To my surprise, he was the one who reached out to me.He was very understanding and shared some very personal things with me. I was vulnerable and I opened up to him.. He told me even though my parent has passed, the memories would never fade. He convinced me to stay and offered me a month off with full pay. He also sent me a plant which I thought was very kind of him..My direct manager hasn’t reached out to me even once during the whole time. And I felt like he could easily find a replacement given my duration in the role.

I returned to the office a month later. I sensed a stand off ish vibes from the other coworkers of me taking the time off. He was the only one who’s nice to me in the department.When I first returned, he was very attentive. He would come to check on me often and tried to initiate conversation. He would always ask about my dogs and nagged me to bring pictures of them and even offered to print out the pictures for me when I told him I am too busy.He would ask me if my leg hurts from standing too long and told me I should get one of those standing mat and expensed on the company credit card. He skipped an interview with a candidate to join my welcome back lunch.. He would assign projects for me to directly work with him and always praise my work.

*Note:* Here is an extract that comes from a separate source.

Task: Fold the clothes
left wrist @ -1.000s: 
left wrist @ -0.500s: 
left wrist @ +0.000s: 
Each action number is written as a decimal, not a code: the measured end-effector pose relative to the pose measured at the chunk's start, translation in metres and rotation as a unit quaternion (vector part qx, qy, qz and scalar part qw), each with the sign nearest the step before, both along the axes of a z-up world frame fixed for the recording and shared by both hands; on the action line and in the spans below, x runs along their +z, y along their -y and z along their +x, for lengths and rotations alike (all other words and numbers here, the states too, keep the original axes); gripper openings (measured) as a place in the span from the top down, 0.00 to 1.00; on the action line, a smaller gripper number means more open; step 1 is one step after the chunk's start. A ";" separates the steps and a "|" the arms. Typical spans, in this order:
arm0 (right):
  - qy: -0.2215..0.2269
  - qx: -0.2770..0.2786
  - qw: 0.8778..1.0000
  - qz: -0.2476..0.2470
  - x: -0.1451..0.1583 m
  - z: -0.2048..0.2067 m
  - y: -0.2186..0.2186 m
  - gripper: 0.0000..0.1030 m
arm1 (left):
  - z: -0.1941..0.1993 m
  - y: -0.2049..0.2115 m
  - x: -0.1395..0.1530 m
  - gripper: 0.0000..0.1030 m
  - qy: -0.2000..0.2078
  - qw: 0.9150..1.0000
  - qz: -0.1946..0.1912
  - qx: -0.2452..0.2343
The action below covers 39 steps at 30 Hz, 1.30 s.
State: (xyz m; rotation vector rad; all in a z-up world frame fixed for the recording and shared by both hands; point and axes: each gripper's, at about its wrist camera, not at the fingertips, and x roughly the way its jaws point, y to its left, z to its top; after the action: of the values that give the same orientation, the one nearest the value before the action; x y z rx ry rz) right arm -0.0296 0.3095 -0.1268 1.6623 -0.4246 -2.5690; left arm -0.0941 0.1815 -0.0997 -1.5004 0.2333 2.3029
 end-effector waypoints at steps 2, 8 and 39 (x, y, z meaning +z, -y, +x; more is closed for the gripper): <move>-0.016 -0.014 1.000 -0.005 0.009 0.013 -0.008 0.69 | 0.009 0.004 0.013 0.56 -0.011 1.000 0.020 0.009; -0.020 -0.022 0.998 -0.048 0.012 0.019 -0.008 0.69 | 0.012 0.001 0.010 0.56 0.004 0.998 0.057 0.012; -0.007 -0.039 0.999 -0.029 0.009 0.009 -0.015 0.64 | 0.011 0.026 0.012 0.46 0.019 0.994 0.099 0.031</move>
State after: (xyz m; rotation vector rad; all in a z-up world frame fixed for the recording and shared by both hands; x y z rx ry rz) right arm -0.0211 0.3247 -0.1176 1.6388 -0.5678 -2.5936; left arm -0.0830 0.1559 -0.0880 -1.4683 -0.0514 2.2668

Shortly after my return, he was promoted to C-suite. He’s even busier and our company is a one of the big public traded tech companies. He would still came to me and try to initiate conversations about my dogs or sometimes he would very awkwardly try to start a conversation of weather…A little awkward but I also find it’s cute. Not sure if I am seeing him filling in the father figure that I wanted or if it’s something else.

Slowly I found myself developed feelings for him. I noticed he would check me out sometimes but I told myself it’s all just in my head.. One day I dyed my hair, none of my other male colleagues said anything. But he noticed and asked if I changed my hair color and told me it looks good. Part of me thinking he’s being friendly but the other part was saying hey he notices changes on you. He would go around my direct boss and boss’s boss to assign project for me to work with him directly.. Although this ended up backfired, because my boss basically told him to back off from my day to day work management. When we walked by each other in hallway, I felt he always give me this meaningful glance with a smile.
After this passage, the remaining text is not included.